→ **Provided data**
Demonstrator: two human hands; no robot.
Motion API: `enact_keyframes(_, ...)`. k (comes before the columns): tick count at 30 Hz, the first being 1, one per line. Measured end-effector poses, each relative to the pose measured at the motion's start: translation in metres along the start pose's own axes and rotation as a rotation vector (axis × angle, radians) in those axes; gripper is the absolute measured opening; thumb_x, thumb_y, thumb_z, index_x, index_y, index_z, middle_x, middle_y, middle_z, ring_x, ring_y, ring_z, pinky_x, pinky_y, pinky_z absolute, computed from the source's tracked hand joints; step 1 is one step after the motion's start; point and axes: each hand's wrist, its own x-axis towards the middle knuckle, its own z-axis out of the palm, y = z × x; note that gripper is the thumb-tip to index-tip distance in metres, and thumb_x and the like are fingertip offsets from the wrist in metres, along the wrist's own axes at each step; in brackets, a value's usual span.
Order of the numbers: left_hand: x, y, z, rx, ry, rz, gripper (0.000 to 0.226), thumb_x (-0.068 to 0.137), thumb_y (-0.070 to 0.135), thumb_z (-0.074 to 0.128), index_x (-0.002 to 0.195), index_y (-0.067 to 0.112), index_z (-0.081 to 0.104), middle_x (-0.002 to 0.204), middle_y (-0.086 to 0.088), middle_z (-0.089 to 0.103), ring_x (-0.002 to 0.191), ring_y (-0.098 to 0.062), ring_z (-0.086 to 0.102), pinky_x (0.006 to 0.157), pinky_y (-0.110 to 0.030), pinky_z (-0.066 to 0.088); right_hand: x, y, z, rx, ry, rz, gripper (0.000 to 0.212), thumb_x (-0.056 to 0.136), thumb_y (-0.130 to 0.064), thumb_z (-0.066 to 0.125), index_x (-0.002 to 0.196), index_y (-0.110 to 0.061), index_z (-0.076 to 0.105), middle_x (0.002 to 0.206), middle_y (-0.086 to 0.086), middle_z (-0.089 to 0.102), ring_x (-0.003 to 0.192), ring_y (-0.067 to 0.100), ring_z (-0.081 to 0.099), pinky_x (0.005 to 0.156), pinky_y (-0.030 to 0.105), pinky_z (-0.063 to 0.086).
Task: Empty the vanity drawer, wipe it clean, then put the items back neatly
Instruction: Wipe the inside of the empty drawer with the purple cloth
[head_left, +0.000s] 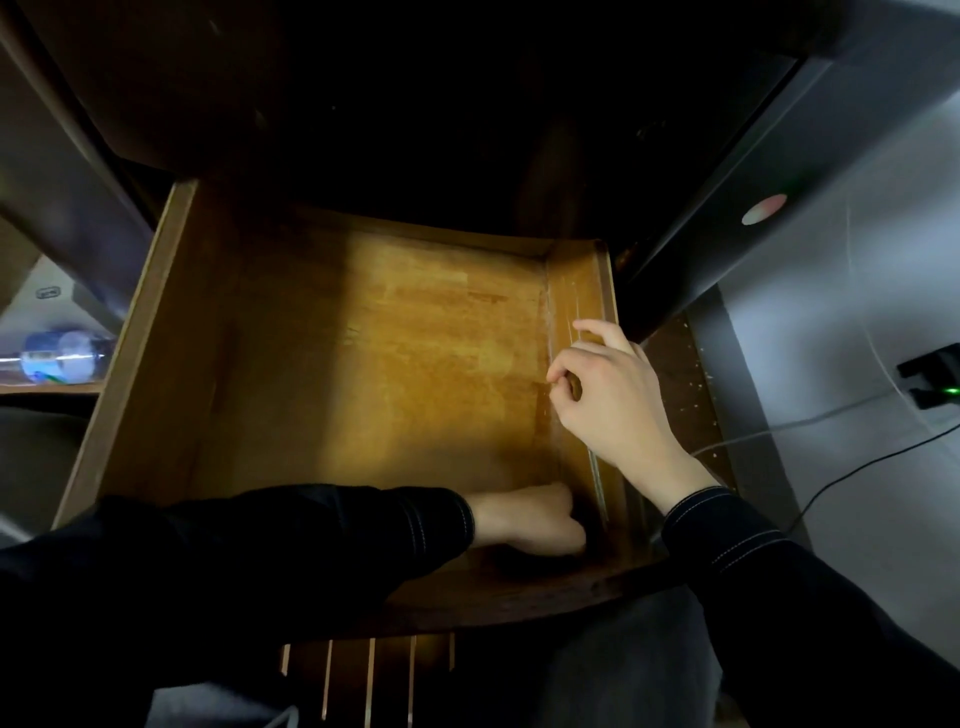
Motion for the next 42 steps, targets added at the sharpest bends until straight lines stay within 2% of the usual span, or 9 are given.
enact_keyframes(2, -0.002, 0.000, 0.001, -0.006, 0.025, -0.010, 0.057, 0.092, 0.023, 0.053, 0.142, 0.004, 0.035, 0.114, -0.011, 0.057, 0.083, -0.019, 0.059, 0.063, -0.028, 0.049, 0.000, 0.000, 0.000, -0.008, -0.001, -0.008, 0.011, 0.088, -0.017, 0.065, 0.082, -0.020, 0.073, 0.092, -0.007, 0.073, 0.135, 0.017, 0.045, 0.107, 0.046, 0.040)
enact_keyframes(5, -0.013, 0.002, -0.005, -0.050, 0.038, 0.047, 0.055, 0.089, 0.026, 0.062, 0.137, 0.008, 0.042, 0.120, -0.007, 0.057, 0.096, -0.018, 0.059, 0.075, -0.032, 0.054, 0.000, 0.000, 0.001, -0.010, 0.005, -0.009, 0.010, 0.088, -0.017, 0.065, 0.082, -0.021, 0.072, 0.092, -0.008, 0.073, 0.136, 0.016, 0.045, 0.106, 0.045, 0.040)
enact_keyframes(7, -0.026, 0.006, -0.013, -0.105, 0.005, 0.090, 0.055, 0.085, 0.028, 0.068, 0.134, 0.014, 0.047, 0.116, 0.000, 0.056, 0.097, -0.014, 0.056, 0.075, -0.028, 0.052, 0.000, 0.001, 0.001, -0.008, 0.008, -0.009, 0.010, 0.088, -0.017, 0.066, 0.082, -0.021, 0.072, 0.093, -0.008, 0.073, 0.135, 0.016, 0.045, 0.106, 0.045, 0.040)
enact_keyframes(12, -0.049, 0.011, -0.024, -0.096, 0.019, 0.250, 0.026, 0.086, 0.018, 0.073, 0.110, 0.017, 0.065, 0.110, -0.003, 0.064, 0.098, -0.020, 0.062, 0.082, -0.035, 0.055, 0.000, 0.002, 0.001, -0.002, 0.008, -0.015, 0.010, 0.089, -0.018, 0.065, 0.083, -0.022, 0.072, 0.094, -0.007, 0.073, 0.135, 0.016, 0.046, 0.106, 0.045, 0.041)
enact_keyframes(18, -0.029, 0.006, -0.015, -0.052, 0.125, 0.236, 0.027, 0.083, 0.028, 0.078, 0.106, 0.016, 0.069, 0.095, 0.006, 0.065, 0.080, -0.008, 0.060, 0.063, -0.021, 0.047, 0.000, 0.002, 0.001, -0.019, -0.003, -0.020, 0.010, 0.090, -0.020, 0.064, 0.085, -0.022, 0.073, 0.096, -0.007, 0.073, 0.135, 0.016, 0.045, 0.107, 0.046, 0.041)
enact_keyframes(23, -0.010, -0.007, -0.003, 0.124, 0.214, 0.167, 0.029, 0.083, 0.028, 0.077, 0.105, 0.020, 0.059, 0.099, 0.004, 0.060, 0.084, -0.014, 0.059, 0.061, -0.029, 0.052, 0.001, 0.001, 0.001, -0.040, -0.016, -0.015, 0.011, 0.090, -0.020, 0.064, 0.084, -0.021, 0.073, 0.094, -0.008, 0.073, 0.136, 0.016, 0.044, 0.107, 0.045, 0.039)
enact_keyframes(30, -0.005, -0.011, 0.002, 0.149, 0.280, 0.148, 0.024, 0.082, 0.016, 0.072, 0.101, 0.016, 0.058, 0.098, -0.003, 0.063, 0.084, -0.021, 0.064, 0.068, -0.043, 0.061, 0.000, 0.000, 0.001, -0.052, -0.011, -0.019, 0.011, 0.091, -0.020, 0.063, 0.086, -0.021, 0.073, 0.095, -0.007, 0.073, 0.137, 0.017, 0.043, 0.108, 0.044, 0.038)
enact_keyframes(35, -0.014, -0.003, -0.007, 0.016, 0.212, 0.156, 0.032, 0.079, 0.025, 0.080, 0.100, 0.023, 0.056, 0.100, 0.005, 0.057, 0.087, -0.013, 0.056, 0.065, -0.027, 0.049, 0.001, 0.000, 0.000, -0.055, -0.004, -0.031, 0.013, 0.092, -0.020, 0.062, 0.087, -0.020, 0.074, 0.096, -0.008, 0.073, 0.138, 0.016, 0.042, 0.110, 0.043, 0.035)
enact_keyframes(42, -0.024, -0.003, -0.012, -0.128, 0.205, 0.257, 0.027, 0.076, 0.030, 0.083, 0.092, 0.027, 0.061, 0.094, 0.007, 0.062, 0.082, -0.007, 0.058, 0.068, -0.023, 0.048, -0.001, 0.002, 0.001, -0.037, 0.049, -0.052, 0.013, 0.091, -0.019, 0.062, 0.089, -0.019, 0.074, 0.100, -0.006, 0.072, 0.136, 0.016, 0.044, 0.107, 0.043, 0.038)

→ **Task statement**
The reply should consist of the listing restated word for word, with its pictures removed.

→ **Answer for the task**
Demonstrator: two human hands; no robot.
Motion API: `enact_keyframes(_, ...)`. k (comes before the columns): tick count at 30 Hz, the first being 1, one per line. Measured end-effector poses, each relative to the pose measured at the motion's start: translation in metres along the start pose's own axes and rotation as a rotation vector (axis × angle, radians) in those axes; gripper is the absolute measured opening; thumb_x, thumb_y, thumb_z, index_x, index_y, index_z, middle_x, middle_y, middle_z, ring_x, ring_y, ring_z, pinky_x, pinky_y, pinky_z absolute, computed from the source's tracked hand joints; step 1 is one step after the motion's start; point and axes: each hand's wrist, its own x-axis towards the middle knuckle, its own z-axis out of the palm, y = z × x; note that gripper is the thumb-tip to index-tip distance in metres, and thumb_x and the like are fingertip offsets from the wrist in metres, along the wrist's own axes at each step; in brackets, a value's usual span.
Order of the numbers: left_hand: x, y, z, rx, ry, rz, gripper (0.000 to 0.226), thumb_x (-0.068 to 0.137), thumb_y (-0.070 to 0.135), thumb_z (-0.074 to 0.128), index_x (-0.002 to 0.195), index_y (-0.067 to 0.112), index_z (-0.081 to 0.104), middle_x (-0.002 to 0.204), middle_y (-0.086 to 0.088), middle_z (-0.089 to 0.103), ring_x (-0.002 to 0.191), ring_y (-0.098 to 0.062), ring_z (-0.086 to 0.102), pinky_x (0.006 to 0.157), pinky_y (-0.110 to 0.030), pinky_z (-0.066 to 0.088); right_hand: x, y, z, rx, ry, rz, gripper (0.000 to 0.212), thumb_x (-0.056 to 0.136), thumb_y (-0.130 to 0.064), thumb_z (-0.066 to 0.125), index_x (-0.002 to 0.196), index_y (-0.110 to 0.061), index_z (-0.076 to 0.105), middle_x (0.002 to 0.206), middle_y (-0.086 to 0.086), middle_z (-0.089 to 0.102), ring_x (-0.003 to 0.192), ring_y (-0.067 to 0.100), ring_z (-0.081 to 0.099), pinky_x (0.005 to 0.156), pinky_y (-0.030 to 0.105), pinky_z (-0.063 to 0.086).
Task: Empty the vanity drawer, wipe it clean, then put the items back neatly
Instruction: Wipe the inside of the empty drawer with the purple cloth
[head_left, +0.000s] 
Motion for the next 42 steps, targets added at the sharpest bends until straight lines stay within 2% of the usual span, or 9 are given.
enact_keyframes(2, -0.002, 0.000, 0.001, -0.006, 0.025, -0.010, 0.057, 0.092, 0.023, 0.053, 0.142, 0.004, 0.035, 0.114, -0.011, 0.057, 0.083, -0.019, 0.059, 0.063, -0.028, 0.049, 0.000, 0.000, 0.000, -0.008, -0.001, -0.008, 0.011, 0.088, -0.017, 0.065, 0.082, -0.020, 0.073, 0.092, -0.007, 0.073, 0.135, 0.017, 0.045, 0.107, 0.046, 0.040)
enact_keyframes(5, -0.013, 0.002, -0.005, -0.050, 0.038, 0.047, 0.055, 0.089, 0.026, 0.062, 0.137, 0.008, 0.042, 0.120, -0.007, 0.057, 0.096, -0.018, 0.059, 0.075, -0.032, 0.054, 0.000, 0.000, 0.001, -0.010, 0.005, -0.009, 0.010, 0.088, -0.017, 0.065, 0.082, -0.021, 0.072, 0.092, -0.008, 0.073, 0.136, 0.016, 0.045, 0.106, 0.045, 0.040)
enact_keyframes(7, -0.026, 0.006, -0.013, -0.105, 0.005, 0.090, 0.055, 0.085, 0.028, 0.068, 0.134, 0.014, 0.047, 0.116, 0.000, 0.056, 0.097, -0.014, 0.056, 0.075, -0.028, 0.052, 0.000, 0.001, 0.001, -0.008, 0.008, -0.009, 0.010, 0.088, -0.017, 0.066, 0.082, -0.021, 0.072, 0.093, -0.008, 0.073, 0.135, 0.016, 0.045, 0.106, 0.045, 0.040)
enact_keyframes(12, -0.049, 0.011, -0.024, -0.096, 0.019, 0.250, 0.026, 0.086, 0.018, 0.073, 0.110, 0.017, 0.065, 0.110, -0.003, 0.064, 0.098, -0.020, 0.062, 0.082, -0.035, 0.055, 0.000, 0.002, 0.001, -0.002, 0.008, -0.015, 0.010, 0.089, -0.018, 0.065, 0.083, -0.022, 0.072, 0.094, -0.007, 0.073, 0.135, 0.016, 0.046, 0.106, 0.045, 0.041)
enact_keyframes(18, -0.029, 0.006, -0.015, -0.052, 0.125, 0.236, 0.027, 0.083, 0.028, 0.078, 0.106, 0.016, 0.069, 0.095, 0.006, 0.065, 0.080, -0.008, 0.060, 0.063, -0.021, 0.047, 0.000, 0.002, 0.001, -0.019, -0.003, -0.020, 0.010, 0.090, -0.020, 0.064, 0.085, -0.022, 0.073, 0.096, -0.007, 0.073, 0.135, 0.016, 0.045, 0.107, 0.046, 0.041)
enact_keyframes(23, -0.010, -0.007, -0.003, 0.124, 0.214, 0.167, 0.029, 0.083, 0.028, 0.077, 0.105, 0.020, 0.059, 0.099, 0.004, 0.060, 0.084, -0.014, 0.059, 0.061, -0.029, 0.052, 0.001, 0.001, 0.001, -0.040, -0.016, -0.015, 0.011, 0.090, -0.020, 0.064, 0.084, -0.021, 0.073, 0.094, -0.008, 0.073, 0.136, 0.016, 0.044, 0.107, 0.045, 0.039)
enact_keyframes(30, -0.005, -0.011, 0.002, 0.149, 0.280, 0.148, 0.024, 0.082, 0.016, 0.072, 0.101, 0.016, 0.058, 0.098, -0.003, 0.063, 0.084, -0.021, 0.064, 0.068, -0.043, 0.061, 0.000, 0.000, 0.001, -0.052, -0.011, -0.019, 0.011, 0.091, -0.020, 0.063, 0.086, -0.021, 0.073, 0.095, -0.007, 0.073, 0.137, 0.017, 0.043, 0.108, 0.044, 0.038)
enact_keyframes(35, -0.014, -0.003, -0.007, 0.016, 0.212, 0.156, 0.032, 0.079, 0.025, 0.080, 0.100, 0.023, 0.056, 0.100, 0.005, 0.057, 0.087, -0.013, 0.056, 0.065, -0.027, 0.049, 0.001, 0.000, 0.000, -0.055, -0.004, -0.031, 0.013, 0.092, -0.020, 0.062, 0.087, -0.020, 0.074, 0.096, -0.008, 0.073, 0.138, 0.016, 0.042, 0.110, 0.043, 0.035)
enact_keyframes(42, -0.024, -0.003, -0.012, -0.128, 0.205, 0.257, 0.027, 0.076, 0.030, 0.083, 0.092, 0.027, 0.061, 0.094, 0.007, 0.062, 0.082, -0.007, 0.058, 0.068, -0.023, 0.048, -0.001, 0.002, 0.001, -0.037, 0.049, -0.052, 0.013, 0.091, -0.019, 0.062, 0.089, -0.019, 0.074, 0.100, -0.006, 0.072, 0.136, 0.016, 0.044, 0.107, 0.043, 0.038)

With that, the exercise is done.